Queixei-me de baratas?

. 15 julho 2010

Crianças navegam no Velho Chico



“Todos os dias se revelam nas pequenas ilusões empoeiradas o destino como um redemoinho atravessa as nossas vidas, destrói os nossos cercados”. Um amigo disse-me um dia – descomprometidamente - esta frase e, sem compromisso também, decorei. Da literatura apregoada em vão momento, achei livre e inesperada como o próprio destino pode vir a ser.


Predestinadamente ou não, Juazeiro atravessou minha vida ou fui eu quem atravessou Juazeiro, não sei bem ao certo quando. Lembro-me, com certa dúvida, que foi no ano de 2005 “e desde então grita esse trovão no meu peito”, como diz a música Tempestade, de Zélia Duncan.


Do momento da minha chegada até hoje, tive tantas experiências e conheci tanta gente que me sinto mais filho desta terra que da terra que me pariu, que ninguém saiba qual seja. Aqui, sou mais feliz e infeliz também.


Digo infeliz porque aprendi a ser um filho nato, com todas as honrarias e créditos a que tenho direito, pois convivi de perto e em graus de envolvimento profundo com os filhos deste lugar. Como na obra de James Cameron, sou um Avatar quase Navi. Portanto, sei como qualquer juazeirense sabe que a relação com a terra de João Gilberto (ironia inevitável) é uma relação de amor e ódio. Mas, por quê? Respondo. E perceba que as minhas respostas também são as dos outros, já que falo por mim muito do que ouço de outros tantos que comigo convivem e demais que entrevistei.

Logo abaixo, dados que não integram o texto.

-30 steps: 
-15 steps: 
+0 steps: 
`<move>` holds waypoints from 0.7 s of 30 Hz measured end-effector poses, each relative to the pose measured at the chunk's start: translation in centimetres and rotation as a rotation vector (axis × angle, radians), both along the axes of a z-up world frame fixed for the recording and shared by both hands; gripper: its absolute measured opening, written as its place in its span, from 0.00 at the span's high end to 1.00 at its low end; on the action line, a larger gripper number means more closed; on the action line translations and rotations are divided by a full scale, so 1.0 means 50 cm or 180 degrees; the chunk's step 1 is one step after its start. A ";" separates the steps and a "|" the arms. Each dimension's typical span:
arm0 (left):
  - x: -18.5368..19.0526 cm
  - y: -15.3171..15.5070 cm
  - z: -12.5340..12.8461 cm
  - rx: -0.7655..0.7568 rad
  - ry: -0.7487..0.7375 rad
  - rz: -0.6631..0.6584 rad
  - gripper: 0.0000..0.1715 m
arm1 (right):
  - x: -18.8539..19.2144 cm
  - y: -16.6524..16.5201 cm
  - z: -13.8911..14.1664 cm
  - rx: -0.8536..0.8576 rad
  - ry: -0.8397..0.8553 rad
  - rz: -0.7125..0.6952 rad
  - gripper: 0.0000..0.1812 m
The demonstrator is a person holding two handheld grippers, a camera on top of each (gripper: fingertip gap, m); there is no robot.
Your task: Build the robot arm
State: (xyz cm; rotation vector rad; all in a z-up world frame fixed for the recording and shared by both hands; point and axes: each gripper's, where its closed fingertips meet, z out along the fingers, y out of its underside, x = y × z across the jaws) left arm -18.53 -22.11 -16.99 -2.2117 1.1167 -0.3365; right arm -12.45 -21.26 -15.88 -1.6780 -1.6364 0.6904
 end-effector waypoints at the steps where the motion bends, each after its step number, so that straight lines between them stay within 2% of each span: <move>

Um deles, disse-me: “Eu não gosto de Juazeiro e é recíproco”. Compreender tal relação de reciprocidade é, antes de mais nada, tentar adivinhar quem primeiro se insatisfez. Baratas saem dos ralos das casas do centro da cidade, habitam os raros cantos frios de nossos banheiros e lavanderias e, surpreendidas com nossa presença, ali permanecem estáticas, ao menos são silenciosas. Aquele ex-prefeito morador do centro, diariamente, tem sua casa perfumada por uma lata de creolina e assim cada um segue criando seu campo de força.


Mas “e daí” que as nossas casas sejam visitadas por esses insetos tão fáceis de conviver por essas bandas? Queixei-me de baratas? Eu ou G.H.? Se Clarice Lispector alcançou um desfecho para sua personagem... Quem está escrevendo o nosso roteiro?


Ufa! Chega de interrogações. A mim importa muito mais afirmar o pouco que sei e que vejo ser negligenciado. A pobreza tornada costumeira dos pedintes nas ruas, a prostituição e uso de drogas nos bares embaixo da ponte, a chocante pobreza de todos os “Altos” que dão nomes aos bairros marginalizados, quer dizer do Alto da Maravilha, Alto da Aliança, Alto do Alencar, Alto do Cruzeiro, Alto Cheiroso, entre outros que me deixam descrente e ansioso por saber quanto tempo levará para que tenhamos respostas significativas.


Do teatro perseverante (outras vezes vendido), da prostituição de mulheres, da abundância de águas do rio, do mau cheiro nas ruas, dos carros importados que destoam da realidade de uma maioria oprimida, do medo cotidiano de ser assaltado, da ausência de saneamento da periferia, da má educação de nossas crianças, da coleta ineficaz do lixo, do descaso com o São Francisco e tudo mais que poderia escolher ser a minha Juazeiro, fico com a hospitalidade do meu povo e com os ares de poesia que a orla em si carrega. Qual orla não carregaria? Importante mesmo é saber refletir. E se me sento contente à beira do rio, contente não me sinto. Que venham as águas, que venham os anos e que outros se sintam mais contentes, mas que não se sentem sem refletir.